_Exercise_
How many lines in this material include the string "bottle"? Answer with the number and nothing further.
+++ Recorded information +++
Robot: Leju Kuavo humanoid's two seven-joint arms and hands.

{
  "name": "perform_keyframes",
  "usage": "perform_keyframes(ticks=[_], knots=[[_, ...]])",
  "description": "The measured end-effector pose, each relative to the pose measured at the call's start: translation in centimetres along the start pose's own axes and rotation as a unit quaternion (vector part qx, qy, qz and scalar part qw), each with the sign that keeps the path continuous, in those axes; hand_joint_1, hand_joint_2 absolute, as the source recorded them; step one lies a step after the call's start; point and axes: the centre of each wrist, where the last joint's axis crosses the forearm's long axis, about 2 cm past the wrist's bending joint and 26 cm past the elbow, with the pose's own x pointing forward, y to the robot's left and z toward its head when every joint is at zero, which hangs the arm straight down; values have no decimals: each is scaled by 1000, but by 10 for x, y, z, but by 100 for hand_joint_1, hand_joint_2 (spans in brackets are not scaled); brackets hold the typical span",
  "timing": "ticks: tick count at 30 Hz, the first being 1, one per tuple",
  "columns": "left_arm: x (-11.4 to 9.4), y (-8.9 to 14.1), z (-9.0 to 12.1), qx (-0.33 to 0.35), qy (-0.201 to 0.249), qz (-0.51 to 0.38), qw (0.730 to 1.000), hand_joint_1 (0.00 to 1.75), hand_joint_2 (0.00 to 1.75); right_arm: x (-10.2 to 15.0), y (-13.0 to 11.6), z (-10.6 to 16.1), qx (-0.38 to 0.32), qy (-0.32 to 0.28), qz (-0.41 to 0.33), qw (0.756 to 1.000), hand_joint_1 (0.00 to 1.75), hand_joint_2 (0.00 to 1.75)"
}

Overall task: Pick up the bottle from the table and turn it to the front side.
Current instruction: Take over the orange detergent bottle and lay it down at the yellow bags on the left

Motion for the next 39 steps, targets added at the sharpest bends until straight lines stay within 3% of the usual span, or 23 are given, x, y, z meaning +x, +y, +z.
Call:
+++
_Output for this task_
2